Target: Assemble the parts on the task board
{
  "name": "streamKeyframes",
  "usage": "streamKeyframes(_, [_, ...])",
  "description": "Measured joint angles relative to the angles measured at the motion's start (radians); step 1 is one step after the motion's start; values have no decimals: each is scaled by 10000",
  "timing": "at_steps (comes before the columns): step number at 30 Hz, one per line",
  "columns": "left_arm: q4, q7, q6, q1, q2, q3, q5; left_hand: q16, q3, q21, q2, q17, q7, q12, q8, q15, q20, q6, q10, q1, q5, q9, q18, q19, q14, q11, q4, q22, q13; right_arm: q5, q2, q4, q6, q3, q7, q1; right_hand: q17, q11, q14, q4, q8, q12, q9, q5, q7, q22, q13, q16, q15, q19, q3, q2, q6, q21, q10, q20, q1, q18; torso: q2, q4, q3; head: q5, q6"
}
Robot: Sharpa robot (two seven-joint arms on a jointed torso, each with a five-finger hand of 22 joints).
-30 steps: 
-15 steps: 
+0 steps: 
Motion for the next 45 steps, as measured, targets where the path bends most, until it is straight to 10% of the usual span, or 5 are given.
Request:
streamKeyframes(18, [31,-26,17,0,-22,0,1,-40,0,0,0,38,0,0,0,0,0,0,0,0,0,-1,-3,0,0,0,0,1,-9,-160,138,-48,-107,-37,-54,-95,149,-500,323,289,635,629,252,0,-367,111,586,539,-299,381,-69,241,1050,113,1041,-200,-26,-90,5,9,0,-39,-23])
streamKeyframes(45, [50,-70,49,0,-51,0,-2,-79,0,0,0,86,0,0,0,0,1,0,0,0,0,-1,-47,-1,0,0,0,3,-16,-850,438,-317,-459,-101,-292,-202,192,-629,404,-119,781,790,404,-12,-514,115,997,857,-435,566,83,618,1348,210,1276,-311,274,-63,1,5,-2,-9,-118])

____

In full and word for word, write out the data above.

• EXERCISE OUTPUT
Target: Assemble the parts on the task board
{
  "name": "streamKeyframes",
  "usage": "streamKeyframes(_, [_, ...])",
  "description": "Measured joint angles relative to the angles measured at the motion's start (radians); step 1 is one step after the motion's start; values have no decimals: each is scaled by 10000",
  "timing": "at_steps (comes before the columns): step number at 30 Hz, one per line",
  "columns": "left_arm: q4, q7, q6, q1, q2, q3, q5; left_hand: q16, q3, q21, q2, q17, q7, q12, q8, q15, q20, q6, q10, q1, q5, q9, q18, q19, q14, q11, q4, q22, q13; right_arm: q5, q2, q4, q6, q3, q7, q1; right_hand: q17, q11, q14, q4, q8, q12, q9, q5, q7, q22, q13, q16, q15, q19, q3, q2, q6, q21, q10, q20, q1, q18; torso: q2, q4, q3; head: q5, q6"
}
Robot: Sharpa robot (two seven-joint arms on a jointed torso, each with a five-finger hand of 22 joints).
-30 steps: 
-15 steps: 
+0 steps: 
Motion for the next 45 steps, as measured, targets where the path bends most, until it is straight to 10% of the usual span, or 5 are given.
Request:
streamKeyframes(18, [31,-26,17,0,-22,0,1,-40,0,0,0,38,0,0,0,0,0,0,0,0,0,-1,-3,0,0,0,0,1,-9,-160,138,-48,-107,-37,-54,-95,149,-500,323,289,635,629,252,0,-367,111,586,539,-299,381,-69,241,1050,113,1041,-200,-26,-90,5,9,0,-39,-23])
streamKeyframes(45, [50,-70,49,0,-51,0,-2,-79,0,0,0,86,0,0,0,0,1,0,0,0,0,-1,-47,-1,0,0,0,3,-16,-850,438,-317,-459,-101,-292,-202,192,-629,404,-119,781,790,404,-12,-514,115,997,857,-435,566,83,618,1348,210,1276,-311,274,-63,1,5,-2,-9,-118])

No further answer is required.